See how many leaves already have
Withered and turned; a few have fallen, too.
Change is continuous on the seamless web,
Yet moments come like this one, when you feel
Upon your heart a signal to attend
The definite announcement of an end
Where one thing ceases and another starts;
When like the spider waiting on the web
You know the intricate dependencies
Spreading in secret through the fabric vast
Of heaven and earth, sending their messages
Ciphered in chemistry to all the kinds,
The whisper down the bloodstream: it is time.

Wednesday, April 15, 2009

Tea for Two Hundred or So



Good to see the Right getting back to its good ol' Astroturf® roots. The Fox News tea parties managed to inspire a few people to set down the remote for an hour and a half to participate in a self-indulgent orgy of incoherence detached from any reality (which, as we know, has a liberal bias). Like the fact that 95% of them just got a tax cut, courtesy of Obama, if his budget passes.

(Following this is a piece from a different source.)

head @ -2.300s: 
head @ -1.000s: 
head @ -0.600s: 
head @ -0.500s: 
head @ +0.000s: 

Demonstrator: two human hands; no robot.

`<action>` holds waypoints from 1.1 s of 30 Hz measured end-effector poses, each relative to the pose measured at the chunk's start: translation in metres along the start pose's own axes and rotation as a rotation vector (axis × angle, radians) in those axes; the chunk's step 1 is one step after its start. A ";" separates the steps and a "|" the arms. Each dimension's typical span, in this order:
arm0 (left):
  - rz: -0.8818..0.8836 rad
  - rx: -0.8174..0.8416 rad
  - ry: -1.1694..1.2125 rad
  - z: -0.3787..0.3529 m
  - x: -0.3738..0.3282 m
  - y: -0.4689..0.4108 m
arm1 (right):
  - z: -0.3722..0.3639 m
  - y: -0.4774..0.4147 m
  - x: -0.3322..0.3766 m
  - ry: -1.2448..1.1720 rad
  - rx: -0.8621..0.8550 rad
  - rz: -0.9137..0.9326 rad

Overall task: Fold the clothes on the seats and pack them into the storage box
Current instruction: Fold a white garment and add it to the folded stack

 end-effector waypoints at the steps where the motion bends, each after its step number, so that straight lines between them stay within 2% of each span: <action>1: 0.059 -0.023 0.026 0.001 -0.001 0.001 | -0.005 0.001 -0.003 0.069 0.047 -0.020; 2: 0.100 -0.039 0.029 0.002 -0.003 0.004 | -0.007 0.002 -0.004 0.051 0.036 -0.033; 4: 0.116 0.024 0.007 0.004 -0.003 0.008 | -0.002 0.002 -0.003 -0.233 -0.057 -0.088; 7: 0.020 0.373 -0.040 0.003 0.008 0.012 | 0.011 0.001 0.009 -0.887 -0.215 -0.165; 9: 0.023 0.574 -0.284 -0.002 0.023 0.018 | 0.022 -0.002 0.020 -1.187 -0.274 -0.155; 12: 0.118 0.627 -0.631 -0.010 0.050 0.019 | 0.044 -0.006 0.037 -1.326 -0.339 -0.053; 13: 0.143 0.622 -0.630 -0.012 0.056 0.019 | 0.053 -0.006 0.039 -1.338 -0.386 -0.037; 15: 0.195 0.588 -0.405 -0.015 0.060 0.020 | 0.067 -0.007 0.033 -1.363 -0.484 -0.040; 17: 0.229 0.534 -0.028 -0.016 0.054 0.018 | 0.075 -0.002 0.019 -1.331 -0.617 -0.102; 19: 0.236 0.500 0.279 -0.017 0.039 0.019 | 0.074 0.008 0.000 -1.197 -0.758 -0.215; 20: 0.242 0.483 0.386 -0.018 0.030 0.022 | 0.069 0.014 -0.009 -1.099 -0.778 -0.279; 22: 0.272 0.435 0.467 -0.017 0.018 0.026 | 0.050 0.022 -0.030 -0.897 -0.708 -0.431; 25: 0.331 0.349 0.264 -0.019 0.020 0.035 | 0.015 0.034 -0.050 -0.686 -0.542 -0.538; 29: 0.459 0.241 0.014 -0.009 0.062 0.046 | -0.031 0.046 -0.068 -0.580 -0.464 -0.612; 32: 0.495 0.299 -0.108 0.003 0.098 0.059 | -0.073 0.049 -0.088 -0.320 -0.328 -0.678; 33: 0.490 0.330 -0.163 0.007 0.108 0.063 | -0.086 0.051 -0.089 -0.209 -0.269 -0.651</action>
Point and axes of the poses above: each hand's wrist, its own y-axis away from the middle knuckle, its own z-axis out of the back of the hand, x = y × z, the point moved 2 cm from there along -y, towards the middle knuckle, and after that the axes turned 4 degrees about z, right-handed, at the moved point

But I guess if you're going to hold your little thingy on tax day, then you just have to moan about taxes, even if you did just have your rates cut. Did I say 95%? I was lowballing: how many of these types are making $200k?

OK, how many of the ones dressed up in blue-and-yellow satin George Washington suits with spittle running down their faces, ranting about fascism and communism and socialism? (Have I left anything out?)

Are these people even Americans? How many of them could tell you what a safety squeeze is? Or Marbury v. Madison? Fageddaboudit. They're Amurkins, doing what their TV has told them to do.

But don't blame this on the low end of the bell curve. Blame it on an ideology that takes no prisoners but the truth. The reporters -- people who in theory should know better -- who have played a shameful role as organizers and open advocates for this frat party (while denying all along that they are behind it), cannot see the simplest ironies of what they are doing. In California, they gather at the Sacramento State house in a muddle of anger, but against whom, they are a little confused. California is charging them more -- but their federal government, in the vast majority of cases, is asking less. No matter; it's all the same to them.


Speaking of California, but really à propos of nothing, here's a fabulous Diebenkorn, on the cusp of his move to abstract expressionism. Just something to help you stomach this unpleasant subject.

Salon's Mike Madden called it "Woodstock for Ayn Randers," which is so catchy that it's hard to resist. But of course, these people have no music at all, or love, or joy. This sad state probably springs from the desperation of their personal lives. And it's a desperation that's not so quiet, no matter what Thoreau says, but this isn't "most men" we're talking about. This is the left-hand end of the bell curve, where things get scrunched up and the only energy they have access to is the bawly and (at least verbally) brawly type. We should have some sympathy for these folks. They have nothing else.

Reason, indeed.

We didn't see much direct Randian talk going on, but the Who is John Galt? meme that's been floating around lately is really not these folks' cup of Salada. These are not the rugged individualist self-proclaimed hero types, but the safety-in-numbers crowd.

The heck with productivity. These types want revolution. Televised. In funny costumes. With their takeout burgers in little bags.